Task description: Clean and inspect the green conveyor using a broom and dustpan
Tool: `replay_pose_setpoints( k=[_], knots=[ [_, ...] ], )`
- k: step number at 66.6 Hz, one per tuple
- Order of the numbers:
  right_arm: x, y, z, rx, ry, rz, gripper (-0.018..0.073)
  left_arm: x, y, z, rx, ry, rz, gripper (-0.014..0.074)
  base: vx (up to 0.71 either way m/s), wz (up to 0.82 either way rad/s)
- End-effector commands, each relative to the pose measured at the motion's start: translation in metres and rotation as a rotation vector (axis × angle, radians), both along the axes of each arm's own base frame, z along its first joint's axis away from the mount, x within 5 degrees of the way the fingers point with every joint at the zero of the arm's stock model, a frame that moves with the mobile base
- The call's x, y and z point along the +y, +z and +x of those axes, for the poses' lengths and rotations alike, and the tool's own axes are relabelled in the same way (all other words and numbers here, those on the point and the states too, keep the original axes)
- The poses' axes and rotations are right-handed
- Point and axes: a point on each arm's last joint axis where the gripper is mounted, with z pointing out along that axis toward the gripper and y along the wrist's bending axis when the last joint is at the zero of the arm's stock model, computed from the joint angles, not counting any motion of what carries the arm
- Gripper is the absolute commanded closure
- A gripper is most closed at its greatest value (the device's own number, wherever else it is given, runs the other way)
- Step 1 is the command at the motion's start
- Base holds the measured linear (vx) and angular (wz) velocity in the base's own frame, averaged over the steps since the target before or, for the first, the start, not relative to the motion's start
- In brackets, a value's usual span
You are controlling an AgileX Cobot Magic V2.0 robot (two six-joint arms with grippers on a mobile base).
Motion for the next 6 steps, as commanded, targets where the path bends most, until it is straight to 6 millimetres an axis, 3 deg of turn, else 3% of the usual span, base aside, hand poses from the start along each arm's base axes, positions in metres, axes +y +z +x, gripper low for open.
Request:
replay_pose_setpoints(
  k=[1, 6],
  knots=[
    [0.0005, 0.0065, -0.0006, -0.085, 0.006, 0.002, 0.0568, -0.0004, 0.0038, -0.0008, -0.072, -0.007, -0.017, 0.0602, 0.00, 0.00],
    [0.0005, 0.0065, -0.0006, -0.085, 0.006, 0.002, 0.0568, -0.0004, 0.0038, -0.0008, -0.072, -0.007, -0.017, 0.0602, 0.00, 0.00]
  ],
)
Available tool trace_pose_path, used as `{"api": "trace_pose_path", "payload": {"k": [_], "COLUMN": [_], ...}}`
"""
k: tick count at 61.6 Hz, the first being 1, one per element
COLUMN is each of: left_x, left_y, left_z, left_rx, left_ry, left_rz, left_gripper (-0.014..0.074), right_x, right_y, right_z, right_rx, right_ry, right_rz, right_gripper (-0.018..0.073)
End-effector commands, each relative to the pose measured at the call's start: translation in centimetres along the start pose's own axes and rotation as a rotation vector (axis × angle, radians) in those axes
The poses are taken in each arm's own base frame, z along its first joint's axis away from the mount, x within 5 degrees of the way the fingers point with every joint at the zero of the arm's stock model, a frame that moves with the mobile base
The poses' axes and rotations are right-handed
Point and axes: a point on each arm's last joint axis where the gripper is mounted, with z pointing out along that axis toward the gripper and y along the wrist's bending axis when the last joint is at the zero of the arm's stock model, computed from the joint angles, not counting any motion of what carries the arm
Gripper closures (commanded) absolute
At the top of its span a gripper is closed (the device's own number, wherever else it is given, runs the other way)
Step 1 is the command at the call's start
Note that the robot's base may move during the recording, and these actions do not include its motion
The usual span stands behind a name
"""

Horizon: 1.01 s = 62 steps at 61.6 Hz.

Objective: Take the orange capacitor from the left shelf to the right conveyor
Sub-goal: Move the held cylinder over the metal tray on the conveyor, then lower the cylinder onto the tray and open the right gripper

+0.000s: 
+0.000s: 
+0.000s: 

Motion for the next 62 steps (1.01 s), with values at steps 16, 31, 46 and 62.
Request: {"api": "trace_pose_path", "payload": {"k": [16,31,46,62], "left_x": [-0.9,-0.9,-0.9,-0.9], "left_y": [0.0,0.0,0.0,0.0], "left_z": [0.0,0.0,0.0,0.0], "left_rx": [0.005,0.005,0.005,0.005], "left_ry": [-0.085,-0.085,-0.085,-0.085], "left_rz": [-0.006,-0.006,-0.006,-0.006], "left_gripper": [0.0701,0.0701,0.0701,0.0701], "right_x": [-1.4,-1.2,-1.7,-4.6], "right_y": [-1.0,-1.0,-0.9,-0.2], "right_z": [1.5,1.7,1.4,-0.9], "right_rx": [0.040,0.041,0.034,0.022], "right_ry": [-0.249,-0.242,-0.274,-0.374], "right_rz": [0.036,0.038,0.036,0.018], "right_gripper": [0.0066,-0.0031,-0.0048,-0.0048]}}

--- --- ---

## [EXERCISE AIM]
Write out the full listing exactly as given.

## [RESULT OF THIS EXERCISE]
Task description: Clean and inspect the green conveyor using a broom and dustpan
Tool: `replay_pose_setpoints( k=[_], knots=[ [_, ...] ], )`
- k: step number at 66.6 Hz, one per tuple
- Order of the numbers:
  right_arm: x, y, z, rx, ry, rz, gripper (-0.018..0.073)
  left_arm: x, y, z, rx, ry, rz, gripper (-0.014..0.074)
  base: vx (up to 0.71 either way m/s), wz (up to 0.82 either way rad/s)
- End-effector commands, each relative to the pose measured at the motion's start: translation in metres and rotation as a rotation vector (axis × angle, radians), both along the axes of each arm's own base frame, z along its first joint's axis away from the mount, x within 5 degrees of the way the fingers point with every joint at the zero of the arm's stock model, a frame that moves with the mobile base
- The call's x, y and z point along the +y, +z and +x of those axes, for the poses' lengths and rotations alike, and the tool's own axes are relabelled in the same way (all other words and numbers here, those on the point and the states too, keep the original axes)
- The poses' axes and rotations are right-handed
- Point and axes: a point on each arm's last joint axis where the gripper is mounted, with z pointing out along that axis toward the gripper and y along the wrist's bending axis when the last joint is at the zero of the arm's stock model, computed from the joint angles, not counting any motion of what carries the arm
- Gripper is the absolute commanded closure
- A gripper is most closed at its greatest value (the device's own number, wherever else it is given, runs the other way)
- Step 1 is the command at the motion's start
- Base holds the measured linear (vx) and angular (wz) velocity in the base's own frame, averaged over the steps since the target before or, for the first, the start, not relative to the motion's start
- In brackets, a value's usual span
You are controlling an AgileX Cobot Magic V2.0 robot (two six-joint arms with grippers on a mobile base).
Motion for the next 6 steps, as commanded, targets where the path bends most, until it is straight to 6 millimetres an axis, 3 deg of turn, else 3% of the usual span, base aside, hand poses from the start along each arm's base axes, positions in metres, axes +y +z +x, gripper low for open.
Request:
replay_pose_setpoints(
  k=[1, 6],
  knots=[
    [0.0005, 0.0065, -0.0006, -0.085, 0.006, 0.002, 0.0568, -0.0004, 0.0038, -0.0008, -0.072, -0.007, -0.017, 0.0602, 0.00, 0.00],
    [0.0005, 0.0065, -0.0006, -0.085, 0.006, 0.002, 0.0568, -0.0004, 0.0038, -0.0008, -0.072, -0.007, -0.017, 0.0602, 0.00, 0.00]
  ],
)
Available tool trace_pose_path, used as `{"api": "trace_pose_path", "payload": {"k": [_], "COLUMN": [_], ...}}`
"""
k: tick count at 61.6 Hz, the first being 1, one per element
COLUMN is each of: left_x, left_y, left_z, left_rx, left_ry, left_rz, left_gripper (-0.014..0.074), right_x, right_y, right_z, right_rx, right_ry, right_rz, right_gripper (-0.018..0.073)
End-effector commands, each relative to the pose measured at the call's start: translation in centimetres along the start pose's own axes and rotation as a rotation vector (axis × angle, radians) in those axes
The poses are taken in each arm's own base frame, z along its first joint's axis away from the mount, x within 5 degrees of the way the fingers point with every joint at the zero of the arm's stock model, a frame that moves with the mobile base
The poses' axes and rotations are right-handed
Point and axes: a point on each arm's last joint axis where the gripper is mounted, with z pointing out along that axis toward the gripper and y along the wrist's bending axis when the last joint is at the zero of the arm's stock model, computed from the joint angles, not counting any motion of what carries the arm
Gripper closures (commanded) absolute
At the top of its span a gripper is closed (the device's own number, wherever else it is given, runs the other way)
Step 1 is the command at the call's start
Note that the robot's base may move during the recording, and these actions do not include its motion
The usual span stands behind a name
"""

Horizon: 1.01 s = 62 steps at 61.6 Hz.

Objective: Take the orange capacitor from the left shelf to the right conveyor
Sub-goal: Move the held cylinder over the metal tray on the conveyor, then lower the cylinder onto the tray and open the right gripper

+0.000s: 
+0.000s: 
+0.000s: 

Motion for the next 62 steps (1.01 s), with values at steps 16, 31, 46 and 62.
Request: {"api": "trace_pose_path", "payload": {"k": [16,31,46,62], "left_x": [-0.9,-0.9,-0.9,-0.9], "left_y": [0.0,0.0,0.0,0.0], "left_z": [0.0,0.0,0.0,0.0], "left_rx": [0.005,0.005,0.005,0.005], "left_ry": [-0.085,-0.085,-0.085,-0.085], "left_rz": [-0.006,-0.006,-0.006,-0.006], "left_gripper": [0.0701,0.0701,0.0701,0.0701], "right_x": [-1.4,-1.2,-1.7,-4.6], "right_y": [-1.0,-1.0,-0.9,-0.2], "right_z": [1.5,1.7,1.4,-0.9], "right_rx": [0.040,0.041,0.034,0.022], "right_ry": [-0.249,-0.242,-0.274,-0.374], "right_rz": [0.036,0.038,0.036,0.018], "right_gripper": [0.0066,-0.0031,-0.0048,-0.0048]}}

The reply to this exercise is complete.